In a new study published in Nature Communicaitons, an international team of researchers led by the Max Planck Institute for the Science of Human History in Germany and Arizona State University in the United States suggested that claims about the initial spread of TB bacteria may not be accurate. They found that centuries before tb first infected Europeans, a mycobacterium tuberculosis had spread from the coast of South America to the mountains inland. This suggests that there are other modes of TB transmission in these populations, such as human-to-human transmission, or the transmission of pathogens from terrestrial animals to humans through intermediate hosts.
In 2014, the research team isolated the intact Mycobacterium tuberculosis complex (MTBC) from remains of a thousand-year-old human archaeological skeleton on the southern coast of Peru. This predates the landings of Spanish, French and Portuguese colonists in South America. This archaeological evidence suggests that TB had spread among indigenous peoples before the arrival of Europeans.
In addition to the mycobacterium tuberculosis found in Peru, the researchers also isolated MTBC in human bones far from the coast in the Andes region of Colombia. This means that even in these vast mountains, TB appears to have been prevalent among indigenous local populations for a long time. As a result, tuberculosis had become a local epidemic at the time.
Subsequent genomic analysis found that these South American strains were different from those transmitted in modern humans, but were genetically most similar to the Pinnipede mycobacterium tuberculosis (M. pinnipedii), a strain of Mycobacterium tuberculosis found in finned marine mammals such as seals and sea lions. Moreover, the most recent common ancestor of all gene-associated strains of Mycobacterium tuberculosis appeared less than 6,000 years ago. This suggests that marine mammals may have been the first voyagers to carry TB bacteria and cross the ocean to South America.
Archaeological evidence from Peru and Colombia suggests that indigenous local people generally do not eat seal or sea lion meat traded from the coast. This means that the disease, which originated in pinnipeds, may spread inland far from the coast through another host.
It is well known that tuberculosis can be easily transmitted from one mammal to another. The researchers believe that these strains of Mycobacterium tuberculosis may gradually dive inland over time, spreading between humans or between other terrestrial mammals, rather than directly from pinnipeds to humans.
In Today's New Zealand, for example, there are reports of tuberculosis spreading from seals to human-reared cattle, providing a bridge between sea life and land life.
Therefore, the study shows that european colonists infected with TUBERCULO bacteria landed in South America, which replaced the locally circulating strain of Mycobacterium tuberculosis, thus masking the deep ecological causes of the pathogenic bacteria's infection pathway.

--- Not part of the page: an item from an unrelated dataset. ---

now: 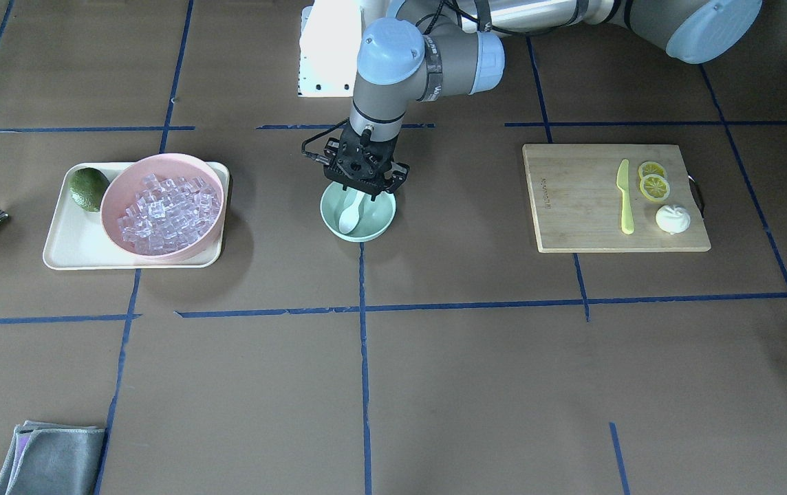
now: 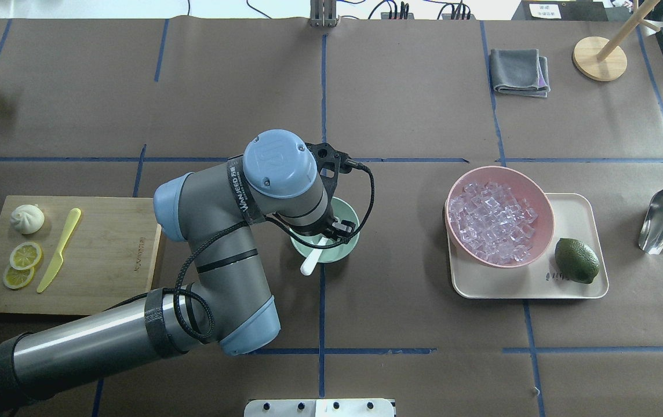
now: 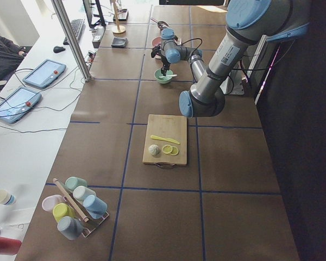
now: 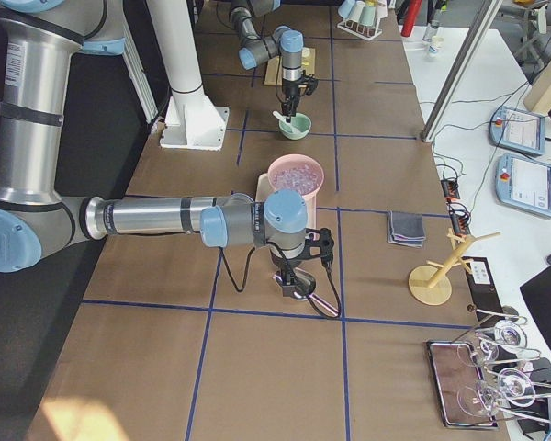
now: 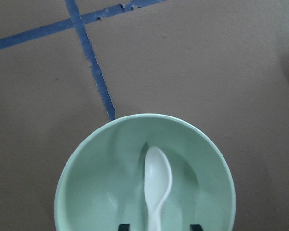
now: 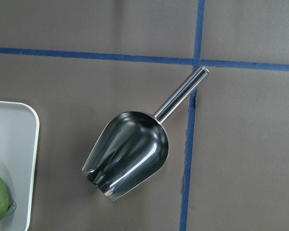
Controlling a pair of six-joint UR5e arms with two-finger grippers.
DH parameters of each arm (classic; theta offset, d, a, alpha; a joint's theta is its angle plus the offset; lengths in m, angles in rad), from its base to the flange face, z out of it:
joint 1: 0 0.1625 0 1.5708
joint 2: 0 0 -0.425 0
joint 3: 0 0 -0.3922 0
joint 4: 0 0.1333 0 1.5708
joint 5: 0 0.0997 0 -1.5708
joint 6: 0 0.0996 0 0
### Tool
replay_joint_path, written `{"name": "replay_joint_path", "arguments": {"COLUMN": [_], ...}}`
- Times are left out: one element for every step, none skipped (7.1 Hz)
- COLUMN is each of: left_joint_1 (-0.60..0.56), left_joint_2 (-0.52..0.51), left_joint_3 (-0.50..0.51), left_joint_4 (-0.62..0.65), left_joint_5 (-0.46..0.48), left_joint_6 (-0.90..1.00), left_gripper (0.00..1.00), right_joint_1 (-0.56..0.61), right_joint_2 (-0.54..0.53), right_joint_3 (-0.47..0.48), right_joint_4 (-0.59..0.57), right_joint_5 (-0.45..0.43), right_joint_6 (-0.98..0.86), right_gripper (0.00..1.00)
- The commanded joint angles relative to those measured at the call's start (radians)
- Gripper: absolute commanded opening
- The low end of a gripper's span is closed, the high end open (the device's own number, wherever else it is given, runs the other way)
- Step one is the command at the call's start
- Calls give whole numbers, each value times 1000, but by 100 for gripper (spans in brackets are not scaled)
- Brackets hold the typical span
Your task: Put spoon and ice into bowl
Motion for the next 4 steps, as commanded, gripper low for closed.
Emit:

Currently, the team is combing through the complex history of TB before the colonial era. Through genomic studies, they hope to identify new ancient strains of Mycobacterium tuberculosis to elucidate how the infectious disease is endemic at different times and in different locations.
The researchers concluded: "We believe that mycobacterium tuberculosis (M. a. 2000). Pinnipedii) is currently the simplest explanation for the spread of TB to inland areas. More genomic data from the Americas before the colonial era will help dig these clues further. ”
bibliography:
1.Geographically dispersed zoonotic tuberculosis in pre-contact South American human populations
2.Ancient Origin and Gene Mosaicism of the Progenitor of Mycobacterium tuberculosis
https://doi.org/10.1371/journal.ppat.0010005
3.Robert Koch: centenary of the discovery of the tubercle bacillus, 1882.